Tel Aviv (dpa) – US-based PepsiCo Inc. announced on Monday that it is acquiring Israel’s SodaStream, a producer of at-home carbonated water machines, for 3.2 billion dollars in cash.
The purchase, expected to close by January 2019, is a major win for SodaStream which previously faced international boycott efforts for operating a factory in the Israeli-occupied West Bank.
«PepsiCo and SodaStream are an inspired match,» said PepsiCo Chairman and CEO Indra Nooyi adding that SodaStream makes «great-tasting beverages while reducing the amount of waste generated.»
PepsiCo said it is buying all outstanding shares of SodaStream for 144 dollars per share, a 32-per-cent premium.

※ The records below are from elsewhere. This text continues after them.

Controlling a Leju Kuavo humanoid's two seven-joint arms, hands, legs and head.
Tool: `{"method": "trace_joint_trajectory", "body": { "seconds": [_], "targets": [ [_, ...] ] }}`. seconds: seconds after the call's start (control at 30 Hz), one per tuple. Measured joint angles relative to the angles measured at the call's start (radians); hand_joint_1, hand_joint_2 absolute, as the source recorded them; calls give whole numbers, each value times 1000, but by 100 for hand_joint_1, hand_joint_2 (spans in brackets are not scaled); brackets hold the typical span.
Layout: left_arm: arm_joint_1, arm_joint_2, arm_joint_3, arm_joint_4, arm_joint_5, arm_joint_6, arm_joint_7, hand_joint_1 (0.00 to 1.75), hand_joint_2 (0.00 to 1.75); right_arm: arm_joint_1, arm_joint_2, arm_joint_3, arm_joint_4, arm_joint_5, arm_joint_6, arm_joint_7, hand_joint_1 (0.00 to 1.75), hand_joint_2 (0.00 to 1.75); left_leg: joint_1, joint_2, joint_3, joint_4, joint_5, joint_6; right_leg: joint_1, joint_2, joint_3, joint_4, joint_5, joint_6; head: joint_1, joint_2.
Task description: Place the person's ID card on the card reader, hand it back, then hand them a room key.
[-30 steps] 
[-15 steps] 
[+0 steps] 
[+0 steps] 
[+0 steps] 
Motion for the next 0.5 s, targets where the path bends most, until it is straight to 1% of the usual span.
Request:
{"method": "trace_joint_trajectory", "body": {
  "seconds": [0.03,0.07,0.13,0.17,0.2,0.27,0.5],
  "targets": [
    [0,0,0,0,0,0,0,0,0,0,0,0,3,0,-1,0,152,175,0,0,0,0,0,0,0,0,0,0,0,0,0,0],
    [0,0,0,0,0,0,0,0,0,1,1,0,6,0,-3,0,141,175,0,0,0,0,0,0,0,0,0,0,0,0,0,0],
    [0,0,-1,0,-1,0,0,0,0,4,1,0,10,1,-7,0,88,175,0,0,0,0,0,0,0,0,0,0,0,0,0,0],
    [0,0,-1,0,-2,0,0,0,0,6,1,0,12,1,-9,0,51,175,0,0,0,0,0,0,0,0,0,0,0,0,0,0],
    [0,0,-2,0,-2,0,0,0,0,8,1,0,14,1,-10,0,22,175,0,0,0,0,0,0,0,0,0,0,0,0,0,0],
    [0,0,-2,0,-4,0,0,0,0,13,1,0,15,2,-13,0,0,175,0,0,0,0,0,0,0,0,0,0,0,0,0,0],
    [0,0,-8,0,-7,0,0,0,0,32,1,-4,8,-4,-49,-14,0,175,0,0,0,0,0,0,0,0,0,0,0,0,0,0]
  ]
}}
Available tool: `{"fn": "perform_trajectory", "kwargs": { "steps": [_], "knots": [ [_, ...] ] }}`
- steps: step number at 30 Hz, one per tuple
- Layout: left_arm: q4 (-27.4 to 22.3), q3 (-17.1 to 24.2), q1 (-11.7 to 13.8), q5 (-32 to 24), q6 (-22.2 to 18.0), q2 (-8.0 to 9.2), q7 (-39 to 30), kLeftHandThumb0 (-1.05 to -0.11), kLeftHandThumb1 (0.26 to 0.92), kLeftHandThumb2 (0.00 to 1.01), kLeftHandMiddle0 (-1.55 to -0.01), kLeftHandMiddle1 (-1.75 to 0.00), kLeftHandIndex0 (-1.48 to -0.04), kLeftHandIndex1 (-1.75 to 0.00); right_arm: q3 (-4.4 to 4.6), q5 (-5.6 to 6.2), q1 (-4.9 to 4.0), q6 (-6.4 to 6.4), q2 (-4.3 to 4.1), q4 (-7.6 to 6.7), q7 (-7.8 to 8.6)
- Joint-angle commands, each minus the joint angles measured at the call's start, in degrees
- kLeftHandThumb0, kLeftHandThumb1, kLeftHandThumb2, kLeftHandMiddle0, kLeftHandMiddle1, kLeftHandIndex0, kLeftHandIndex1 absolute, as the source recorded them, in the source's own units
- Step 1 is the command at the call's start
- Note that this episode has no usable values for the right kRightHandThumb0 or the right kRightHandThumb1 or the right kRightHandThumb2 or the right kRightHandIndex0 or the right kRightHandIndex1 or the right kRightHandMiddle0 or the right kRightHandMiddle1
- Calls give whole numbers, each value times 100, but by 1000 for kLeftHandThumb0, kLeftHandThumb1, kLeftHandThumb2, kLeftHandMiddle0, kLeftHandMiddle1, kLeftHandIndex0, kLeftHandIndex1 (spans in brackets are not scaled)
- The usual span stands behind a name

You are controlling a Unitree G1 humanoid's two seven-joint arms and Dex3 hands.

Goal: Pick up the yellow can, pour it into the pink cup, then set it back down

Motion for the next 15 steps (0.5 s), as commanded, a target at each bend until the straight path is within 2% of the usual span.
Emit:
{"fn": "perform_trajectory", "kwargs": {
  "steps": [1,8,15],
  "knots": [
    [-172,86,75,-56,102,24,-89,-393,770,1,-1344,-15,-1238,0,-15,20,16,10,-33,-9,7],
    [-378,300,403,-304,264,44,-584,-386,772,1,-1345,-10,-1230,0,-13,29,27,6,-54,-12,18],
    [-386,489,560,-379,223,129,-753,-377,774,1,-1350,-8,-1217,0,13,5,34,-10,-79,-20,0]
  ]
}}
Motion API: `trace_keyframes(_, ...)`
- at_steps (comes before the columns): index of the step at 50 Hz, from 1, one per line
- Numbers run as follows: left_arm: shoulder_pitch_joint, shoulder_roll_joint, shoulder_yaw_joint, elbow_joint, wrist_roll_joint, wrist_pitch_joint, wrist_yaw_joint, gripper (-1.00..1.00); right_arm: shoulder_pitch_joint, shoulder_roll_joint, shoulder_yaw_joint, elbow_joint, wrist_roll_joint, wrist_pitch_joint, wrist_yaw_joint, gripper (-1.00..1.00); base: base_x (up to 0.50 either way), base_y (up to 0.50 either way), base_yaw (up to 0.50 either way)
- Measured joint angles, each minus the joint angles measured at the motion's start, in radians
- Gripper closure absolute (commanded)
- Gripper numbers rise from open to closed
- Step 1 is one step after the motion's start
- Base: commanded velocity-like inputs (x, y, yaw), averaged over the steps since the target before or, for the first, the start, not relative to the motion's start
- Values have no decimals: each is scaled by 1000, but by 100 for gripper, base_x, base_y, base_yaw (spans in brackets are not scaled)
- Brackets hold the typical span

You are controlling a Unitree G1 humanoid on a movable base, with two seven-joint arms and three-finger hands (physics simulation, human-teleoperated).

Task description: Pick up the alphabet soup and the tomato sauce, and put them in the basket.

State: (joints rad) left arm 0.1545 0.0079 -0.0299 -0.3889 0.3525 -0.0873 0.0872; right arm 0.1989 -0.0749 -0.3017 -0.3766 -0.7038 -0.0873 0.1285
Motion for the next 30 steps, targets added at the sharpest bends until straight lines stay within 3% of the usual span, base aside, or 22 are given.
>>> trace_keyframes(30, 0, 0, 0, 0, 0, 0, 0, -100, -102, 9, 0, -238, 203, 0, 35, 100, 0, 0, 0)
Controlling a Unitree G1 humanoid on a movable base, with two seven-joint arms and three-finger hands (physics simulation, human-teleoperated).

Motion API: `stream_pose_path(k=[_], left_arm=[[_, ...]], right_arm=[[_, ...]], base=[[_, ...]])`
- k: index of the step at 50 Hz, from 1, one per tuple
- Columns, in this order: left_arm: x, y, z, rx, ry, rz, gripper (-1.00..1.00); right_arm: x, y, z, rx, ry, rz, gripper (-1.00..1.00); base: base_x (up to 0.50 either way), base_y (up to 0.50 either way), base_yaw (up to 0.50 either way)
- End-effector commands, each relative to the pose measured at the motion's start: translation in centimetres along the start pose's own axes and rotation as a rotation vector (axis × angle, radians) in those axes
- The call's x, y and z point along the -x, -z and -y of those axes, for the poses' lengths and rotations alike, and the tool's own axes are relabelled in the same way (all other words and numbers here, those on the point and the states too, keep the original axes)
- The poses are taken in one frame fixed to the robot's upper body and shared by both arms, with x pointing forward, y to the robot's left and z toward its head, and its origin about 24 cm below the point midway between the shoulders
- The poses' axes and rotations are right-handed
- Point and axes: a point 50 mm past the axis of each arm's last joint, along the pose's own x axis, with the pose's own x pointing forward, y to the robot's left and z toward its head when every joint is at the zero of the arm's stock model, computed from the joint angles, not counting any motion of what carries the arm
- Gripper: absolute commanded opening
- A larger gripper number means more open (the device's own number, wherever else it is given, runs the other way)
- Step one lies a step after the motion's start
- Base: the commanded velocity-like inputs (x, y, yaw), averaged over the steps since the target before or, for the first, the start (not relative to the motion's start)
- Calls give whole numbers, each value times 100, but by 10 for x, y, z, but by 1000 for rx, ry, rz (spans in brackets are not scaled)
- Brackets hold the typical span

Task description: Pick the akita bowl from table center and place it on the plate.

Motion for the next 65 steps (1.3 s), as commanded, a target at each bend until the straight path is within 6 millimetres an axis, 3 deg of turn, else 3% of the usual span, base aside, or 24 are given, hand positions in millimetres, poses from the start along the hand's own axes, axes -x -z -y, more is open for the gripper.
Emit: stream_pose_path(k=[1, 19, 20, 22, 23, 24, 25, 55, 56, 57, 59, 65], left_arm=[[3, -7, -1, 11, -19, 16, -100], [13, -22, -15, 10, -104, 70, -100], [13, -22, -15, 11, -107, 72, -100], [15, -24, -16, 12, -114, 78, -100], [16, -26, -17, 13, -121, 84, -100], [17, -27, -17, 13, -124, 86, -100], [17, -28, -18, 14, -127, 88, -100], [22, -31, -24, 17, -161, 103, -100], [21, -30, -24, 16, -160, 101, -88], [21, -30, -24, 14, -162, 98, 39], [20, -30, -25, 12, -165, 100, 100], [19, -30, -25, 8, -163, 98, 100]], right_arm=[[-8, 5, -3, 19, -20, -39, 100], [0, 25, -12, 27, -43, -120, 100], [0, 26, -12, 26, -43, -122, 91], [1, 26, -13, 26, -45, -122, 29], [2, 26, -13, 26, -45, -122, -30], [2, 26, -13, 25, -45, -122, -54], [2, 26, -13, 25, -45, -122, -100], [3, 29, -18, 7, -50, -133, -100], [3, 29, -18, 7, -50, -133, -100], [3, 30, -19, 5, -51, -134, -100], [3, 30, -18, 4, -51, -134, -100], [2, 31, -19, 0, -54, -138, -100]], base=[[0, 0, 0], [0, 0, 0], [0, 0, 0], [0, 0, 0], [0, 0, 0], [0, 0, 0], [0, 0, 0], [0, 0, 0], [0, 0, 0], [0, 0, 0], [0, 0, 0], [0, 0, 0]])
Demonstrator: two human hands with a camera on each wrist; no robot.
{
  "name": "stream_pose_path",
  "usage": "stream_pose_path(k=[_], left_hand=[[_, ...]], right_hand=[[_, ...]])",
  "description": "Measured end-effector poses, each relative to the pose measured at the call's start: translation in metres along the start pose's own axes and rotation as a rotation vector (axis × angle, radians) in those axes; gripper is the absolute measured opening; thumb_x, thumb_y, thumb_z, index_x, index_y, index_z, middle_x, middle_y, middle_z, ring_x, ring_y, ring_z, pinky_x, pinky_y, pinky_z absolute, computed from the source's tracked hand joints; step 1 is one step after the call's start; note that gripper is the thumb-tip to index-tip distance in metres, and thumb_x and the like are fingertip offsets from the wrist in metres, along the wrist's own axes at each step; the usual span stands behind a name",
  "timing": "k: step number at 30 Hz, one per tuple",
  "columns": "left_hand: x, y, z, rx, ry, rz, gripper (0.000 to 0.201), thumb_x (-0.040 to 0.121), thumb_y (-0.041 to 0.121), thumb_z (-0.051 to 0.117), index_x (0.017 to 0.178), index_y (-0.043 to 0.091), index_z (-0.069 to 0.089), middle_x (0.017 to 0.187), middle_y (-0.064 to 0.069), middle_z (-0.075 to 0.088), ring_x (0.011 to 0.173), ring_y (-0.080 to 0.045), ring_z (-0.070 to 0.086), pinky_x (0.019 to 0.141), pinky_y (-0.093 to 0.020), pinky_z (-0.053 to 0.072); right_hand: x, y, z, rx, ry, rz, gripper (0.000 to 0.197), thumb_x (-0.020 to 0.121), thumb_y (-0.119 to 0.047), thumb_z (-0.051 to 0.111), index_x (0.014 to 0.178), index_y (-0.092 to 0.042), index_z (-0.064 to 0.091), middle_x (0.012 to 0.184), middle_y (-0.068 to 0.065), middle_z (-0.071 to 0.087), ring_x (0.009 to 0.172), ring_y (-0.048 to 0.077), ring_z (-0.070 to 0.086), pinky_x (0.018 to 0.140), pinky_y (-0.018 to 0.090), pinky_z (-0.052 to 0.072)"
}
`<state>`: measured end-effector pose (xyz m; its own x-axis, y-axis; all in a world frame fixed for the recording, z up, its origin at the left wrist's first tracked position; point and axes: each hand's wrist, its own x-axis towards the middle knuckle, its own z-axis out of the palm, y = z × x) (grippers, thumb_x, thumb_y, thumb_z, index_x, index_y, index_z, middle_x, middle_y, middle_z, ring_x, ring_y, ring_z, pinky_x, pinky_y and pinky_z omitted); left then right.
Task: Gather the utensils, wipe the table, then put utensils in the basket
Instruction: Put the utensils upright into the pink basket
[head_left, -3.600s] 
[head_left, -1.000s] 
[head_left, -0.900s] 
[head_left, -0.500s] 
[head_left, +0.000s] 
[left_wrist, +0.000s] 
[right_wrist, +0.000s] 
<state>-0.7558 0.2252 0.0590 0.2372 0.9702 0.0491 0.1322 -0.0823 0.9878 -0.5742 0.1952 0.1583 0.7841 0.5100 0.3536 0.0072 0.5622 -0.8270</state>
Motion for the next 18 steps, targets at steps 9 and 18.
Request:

SodaStream CEO Daniel Birnbaum called the deal an «important milestone.»
The beverage company faced a fierce international campaign from the BDS movement, a group of pro-Palestinian activists who advocate cultural and economic boycotts of Israel in the name of Palestinian rights. Israel accuses BDS of being anti-Semitic by singling out the Jewish-majority state.
In 2014 SodaStream, citing financial reasons, said it was closing its West Bank factory and moving to southern Israel. The BDS movement said the company caved to boycott pressure.
Birnbuam has denied that company moved due to BDS pressure, and accused BDS of harming the hundreds of Palestinian workers it employed in the West Bank.